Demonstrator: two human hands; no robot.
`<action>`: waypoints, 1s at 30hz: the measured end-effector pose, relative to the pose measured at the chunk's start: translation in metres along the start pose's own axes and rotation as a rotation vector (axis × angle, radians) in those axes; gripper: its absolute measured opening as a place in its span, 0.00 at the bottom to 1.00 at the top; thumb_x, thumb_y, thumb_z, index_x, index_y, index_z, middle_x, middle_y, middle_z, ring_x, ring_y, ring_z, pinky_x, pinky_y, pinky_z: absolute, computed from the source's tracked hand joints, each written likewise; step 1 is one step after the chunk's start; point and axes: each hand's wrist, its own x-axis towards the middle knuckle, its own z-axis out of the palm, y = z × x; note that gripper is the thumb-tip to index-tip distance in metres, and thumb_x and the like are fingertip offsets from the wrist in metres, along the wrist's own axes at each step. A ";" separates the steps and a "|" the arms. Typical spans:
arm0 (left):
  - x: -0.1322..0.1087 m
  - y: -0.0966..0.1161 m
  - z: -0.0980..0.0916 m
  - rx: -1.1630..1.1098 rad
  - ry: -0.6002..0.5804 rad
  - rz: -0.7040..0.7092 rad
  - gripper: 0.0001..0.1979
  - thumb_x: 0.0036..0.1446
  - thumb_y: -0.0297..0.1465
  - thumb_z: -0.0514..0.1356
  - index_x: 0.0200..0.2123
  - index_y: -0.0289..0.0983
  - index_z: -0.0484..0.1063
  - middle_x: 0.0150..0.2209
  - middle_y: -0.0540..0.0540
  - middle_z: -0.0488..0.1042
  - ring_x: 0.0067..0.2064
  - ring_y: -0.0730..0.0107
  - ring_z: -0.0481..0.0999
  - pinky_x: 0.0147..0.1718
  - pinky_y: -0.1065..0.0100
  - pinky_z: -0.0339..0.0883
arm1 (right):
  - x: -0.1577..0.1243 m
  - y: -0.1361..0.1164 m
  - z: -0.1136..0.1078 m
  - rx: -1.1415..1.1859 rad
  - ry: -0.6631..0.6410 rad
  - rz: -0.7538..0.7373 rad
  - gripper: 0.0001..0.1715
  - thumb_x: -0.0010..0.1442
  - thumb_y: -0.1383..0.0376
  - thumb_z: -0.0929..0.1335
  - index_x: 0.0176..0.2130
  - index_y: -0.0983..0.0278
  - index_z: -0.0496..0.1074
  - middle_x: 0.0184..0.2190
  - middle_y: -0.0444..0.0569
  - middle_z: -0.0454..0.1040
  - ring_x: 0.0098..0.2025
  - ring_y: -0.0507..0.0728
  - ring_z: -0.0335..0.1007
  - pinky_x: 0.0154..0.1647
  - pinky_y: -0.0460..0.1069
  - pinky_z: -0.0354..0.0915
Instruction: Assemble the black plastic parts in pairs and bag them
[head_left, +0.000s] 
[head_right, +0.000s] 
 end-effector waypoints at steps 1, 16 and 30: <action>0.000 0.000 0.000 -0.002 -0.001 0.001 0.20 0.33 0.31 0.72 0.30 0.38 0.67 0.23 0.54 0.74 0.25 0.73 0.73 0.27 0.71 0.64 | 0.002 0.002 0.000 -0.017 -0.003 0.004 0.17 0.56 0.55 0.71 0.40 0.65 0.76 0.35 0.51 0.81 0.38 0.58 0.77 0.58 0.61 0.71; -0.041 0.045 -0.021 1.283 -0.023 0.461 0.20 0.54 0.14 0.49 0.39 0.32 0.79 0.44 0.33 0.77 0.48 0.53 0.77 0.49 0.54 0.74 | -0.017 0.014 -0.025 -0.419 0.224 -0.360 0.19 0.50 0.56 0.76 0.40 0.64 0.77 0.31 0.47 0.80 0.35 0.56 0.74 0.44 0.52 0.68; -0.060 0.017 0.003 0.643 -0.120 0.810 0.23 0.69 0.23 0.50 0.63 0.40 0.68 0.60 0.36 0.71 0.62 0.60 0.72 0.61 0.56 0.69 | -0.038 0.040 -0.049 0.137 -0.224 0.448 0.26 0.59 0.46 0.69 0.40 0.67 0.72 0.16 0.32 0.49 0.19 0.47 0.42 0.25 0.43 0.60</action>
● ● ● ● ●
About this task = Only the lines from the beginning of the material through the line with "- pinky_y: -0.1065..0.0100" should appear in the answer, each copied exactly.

Solution to the problem =
Demonstrator: two human hands; no robot.
`<action>`: waypoints, 1s at 30hz: the measured end-effector pose, relative to the pose measured at the chunk's start: translation in metres along the start pose's own axes and rotation as a rotation vector (axis × angle, radians) in those axes; gripper: its absolute measured opening as a place in its span, 0.00 at the bottom to 1.00 at the top; thumb_x, thumb_y, thumb_z, index_x, index_y, index_z, middle_x, middle_y, middle_z, ring_x, ring_y, ring_z, pinky_x, pinky_y, pinky_z: absolute, computed from the source's tracked hand joints, each written likewise; step 1 is one step after the chunk's start; point and axes: each hand's wrist, its own x-axis towards the middle knuckle, its own z-axis out of the palm, y = z × x; note that gripper is the thumb-tip to index-tip distance in metres, and thumb_x and the like are fingertip offsets from the wrist in metres, along the wrist's own axes at each step. A ";" separates the steps and a "|" the arms. Typical spans:
arm0 (left):
  - x: -0.1322..0.1087 m
  - y: -0.0966..0.1161 m
  - z: -0.0980..0.0916 m
  - rx: -1.1630..1.1098 rad
  - ry: -0.6002..0.5804 rad
  - rz: -0.7040..0.7092 rad
  - gripper: 0.0001..0.1979
  - thumb_x: 0.0036..0.1446
  - thumb_y: -0.0297..0.1465
  - thumb_z: -0.0514..0.1356
  - index_x: 0.0200..0.2123
  - index_y: -0.0289..0.0983
  - index_z: -0.0484..0.1063
  - middle_x: 0.0150..0.2209
  - middle_y: -0.0540..0.0540
  - middle_z: -0.0488..0.1042
  - ring_x: 0.0067..0.2064
  - ring_y: -0.0730..0.0107
  - ring_z: -0.0481..0.0999
  - pinky_x: 0.0147..0.1718
  - pinky_y: -0.1065..0.0100

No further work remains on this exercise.